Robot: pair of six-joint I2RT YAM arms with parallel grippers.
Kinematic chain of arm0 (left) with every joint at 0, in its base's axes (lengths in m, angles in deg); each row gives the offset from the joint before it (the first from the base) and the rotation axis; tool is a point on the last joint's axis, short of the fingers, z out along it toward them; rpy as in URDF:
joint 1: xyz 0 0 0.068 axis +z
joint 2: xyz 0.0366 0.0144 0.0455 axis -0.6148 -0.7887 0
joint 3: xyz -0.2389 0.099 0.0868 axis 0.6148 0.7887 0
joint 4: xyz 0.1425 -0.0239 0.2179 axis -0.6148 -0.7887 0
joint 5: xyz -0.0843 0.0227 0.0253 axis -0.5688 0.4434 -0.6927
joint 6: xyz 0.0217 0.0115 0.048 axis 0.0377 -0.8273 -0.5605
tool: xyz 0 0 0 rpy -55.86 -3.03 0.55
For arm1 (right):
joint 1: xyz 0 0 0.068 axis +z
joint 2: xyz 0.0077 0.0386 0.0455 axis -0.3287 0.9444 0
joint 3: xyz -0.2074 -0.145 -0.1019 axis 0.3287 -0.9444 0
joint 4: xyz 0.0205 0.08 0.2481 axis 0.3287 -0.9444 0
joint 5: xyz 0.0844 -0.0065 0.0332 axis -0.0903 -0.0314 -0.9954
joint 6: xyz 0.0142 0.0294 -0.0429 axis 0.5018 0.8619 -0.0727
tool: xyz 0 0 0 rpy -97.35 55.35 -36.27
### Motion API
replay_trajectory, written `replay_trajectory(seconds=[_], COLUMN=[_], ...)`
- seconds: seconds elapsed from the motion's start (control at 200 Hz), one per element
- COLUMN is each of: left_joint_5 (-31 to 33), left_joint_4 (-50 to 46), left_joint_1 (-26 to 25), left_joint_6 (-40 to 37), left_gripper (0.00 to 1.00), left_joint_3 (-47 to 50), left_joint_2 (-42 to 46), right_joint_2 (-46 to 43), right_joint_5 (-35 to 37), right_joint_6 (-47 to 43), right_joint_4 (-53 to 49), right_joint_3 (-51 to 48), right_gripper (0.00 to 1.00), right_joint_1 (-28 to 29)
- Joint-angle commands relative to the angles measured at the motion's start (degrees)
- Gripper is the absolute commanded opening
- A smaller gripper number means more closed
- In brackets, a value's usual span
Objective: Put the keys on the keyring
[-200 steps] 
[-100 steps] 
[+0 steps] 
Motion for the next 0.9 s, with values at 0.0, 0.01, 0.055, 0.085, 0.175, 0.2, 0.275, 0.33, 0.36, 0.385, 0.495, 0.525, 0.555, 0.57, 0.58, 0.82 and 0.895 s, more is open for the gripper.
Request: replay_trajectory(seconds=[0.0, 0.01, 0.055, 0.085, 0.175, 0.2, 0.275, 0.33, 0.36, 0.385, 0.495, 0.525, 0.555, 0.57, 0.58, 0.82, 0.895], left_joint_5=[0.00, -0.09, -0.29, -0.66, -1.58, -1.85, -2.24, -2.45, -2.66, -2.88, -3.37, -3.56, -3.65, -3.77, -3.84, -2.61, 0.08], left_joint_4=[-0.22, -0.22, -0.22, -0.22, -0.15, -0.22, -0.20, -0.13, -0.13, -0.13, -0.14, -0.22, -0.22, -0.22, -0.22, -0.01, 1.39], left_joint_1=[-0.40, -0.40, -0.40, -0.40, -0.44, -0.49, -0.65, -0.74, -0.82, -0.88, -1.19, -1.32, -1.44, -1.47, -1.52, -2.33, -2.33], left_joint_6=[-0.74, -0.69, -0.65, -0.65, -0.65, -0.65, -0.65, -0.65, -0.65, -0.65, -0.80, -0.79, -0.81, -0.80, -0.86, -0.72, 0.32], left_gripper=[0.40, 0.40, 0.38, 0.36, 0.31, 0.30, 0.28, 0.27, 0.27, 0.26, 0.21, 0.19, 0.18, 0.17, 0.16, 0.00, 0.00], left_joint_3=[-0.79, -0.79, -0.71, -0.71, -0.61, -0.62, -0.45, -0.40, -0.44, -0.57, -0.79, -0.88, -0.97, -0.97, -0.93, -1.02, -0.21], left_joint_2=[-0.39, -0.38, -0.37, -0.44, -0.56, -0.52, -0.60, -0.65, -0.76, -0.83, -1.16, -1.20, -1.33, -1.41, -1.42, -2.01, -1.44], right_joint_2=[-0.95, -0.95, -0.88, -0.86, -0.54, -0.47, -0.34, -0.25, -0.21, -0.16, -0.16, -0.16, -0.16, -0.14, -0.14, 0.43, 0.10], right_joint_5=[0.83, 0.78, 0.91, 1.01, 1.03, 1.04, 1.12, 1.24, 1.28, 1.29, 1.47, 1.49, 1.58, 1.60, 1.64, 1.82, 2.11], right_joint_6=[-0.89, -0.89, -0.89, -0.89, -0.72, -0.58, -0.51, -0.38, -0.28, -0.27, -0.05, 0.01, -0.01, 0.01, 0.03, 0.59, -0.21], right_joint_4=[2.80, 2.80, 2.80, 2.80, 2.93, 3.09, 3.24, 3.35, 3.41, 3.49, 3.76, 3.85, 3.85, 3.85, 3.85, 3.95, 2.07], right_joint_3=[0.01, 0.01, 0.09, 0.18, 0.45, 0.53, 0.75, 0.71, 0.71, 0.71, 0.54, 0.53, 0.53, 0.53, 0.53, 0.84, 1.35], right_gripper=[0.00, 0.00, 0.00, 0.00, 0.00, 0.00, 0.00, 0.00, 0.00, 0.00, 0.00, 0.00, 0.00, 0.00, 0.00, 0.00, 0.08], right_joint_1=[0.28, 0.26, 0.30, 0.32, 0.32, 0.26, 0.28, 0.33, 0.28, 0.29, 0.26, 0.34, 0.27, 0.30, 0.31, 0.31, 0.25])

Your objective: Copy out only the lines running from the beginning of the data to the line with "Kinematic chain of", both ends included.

Completed task:
Robot: pair of six-joint I2RT YAM arms with parallel grippers.
Kinematic chain of arm0 (left) with every joint at 0, in its base's axes (lengths in m, angles in deg); each row gives the offset from the joint before it (the first from the base) and the rotation axis; tool is a point on the last joint's axis, short of the fingers, z out along it toward them; rpy as in URDF:

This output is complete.